Sessions doesn’t have a veto over the hearing schedule, but his threat set the stage for a potential partisan showdown over the documents and the pace of Kagan’s confirmation process.
Kagan, 50, is President Barack Obama’s choice to succeed retiring Justice John Paul Stevens. Obama named her two weeks ago and asked that the Senate confirm her in time for her to join the court at the start of its new session this fall. Leahy’s hearing date would meet that timetable, paving the way for a vote in the full Senate before its monthlong August vacation.
The nation’s archivist told Leahy and Sessions in a letter last week that his staff would begin releasing the documents, which are held at the William J. Clinton Presidential Library in Little Rock, Ark., by June 4 and try to accommodate the panel’s June 28 deadline.
Obama has said he won’t seek to block release of the documents by claiming executive privilege.
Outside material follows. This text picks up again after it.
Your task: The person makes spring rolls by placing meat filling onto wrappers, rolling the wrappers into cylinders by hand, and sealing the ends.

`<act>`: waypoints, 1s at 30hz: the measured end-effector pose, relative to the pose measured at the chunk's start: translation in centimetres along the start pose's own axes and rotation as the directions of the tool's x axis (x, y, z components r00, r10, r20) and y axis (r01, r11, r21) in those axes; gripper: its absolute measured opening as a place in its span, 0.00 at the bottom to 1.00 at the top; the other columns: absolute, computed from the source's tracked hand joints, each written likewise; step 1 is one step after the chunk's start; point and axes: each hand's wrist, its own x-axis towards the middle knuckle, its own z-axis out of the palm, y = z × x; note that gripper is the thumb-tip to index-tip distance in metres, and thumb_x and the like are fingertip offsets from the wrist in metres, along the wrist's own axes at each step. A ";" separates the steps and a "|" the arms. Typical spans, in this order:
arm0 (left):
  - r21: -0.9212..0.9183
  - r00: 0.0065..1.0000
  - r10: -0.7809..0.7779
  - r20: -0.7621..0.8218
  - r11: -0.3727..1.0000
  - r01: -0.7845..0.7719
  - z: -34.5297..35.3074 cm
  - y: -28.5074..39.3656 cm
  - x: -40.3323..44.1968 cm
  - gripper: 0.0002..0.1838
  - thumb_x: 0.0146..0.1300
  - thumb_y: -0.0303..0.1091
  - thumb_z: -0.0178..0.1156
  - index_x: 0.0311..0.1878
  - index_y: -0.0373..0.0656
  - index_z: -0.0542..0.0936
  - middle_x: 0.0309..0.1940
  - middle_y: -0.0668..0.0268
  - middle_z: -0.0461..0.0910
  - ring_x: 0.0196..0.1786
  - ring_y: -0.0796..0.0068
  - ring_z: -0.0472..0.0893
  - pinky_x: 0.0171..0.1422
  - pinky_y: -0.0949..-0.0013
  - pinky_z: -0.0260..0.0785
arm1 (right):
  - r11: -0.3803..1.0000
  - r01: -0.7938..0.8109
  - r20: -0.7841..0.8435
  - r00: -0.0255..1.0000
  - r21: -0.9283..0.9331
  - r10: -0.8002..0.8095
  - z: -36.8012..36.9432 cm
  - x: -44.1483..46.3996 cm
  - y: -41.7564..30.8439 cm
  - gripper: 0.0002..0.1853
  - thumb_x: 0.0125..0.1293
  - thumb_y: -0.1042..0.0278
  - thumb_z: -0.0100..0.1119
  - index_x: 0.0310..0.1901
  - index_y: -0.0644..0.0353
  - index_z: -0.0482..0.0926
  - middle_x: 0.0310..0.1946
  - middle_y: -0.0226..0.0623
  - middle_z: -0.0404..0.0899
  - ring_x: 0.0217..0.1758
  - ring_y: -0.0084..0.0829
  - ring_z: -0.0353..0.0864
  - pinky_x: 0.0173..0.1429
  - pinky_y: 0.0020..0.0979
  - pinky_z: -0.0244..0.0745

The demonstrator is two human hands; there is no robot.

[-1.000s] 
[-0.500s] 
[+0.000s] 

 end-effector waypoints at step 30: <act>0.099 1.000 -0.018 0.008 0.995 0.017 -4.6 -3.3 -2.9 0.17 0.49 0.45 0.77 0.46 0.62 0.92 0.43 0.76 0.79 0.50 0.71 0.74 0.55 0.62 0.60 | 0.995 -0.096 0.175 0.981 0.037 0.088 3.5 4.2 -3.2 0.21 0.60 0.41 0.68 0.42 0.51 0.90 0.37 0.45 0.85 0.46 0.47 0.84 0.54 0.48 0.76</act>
It’s not clear whether Clinton will do so.
Kagan, who has stepped aside from her post as solicitor general to focus on her confirmation, has never been a judge and has little courtroom experience. Republicans and some Democrats are eager to examine the Clinton administration files for clues about her views and what kind of a justice she might be.
On Monday, Sessions suggested another aspect of Kagan’s past – her decision as dean of Harvard Law School to bar military recruiters from campus in protest of the ban on openly gay soldiers – was an essential factor for senators contemplating whether to support her.
Sessions called the decision “wrong,” and “not lawful.”
Kagan’s move, which she later reverseddefied a statute denying federal funding to schools that barred military recruiters – after an appeals court ruled that the law was likely unconstitutional. But that law, known as the Solomon amendment, was in force at the time while it awaited review by the Supreme Court.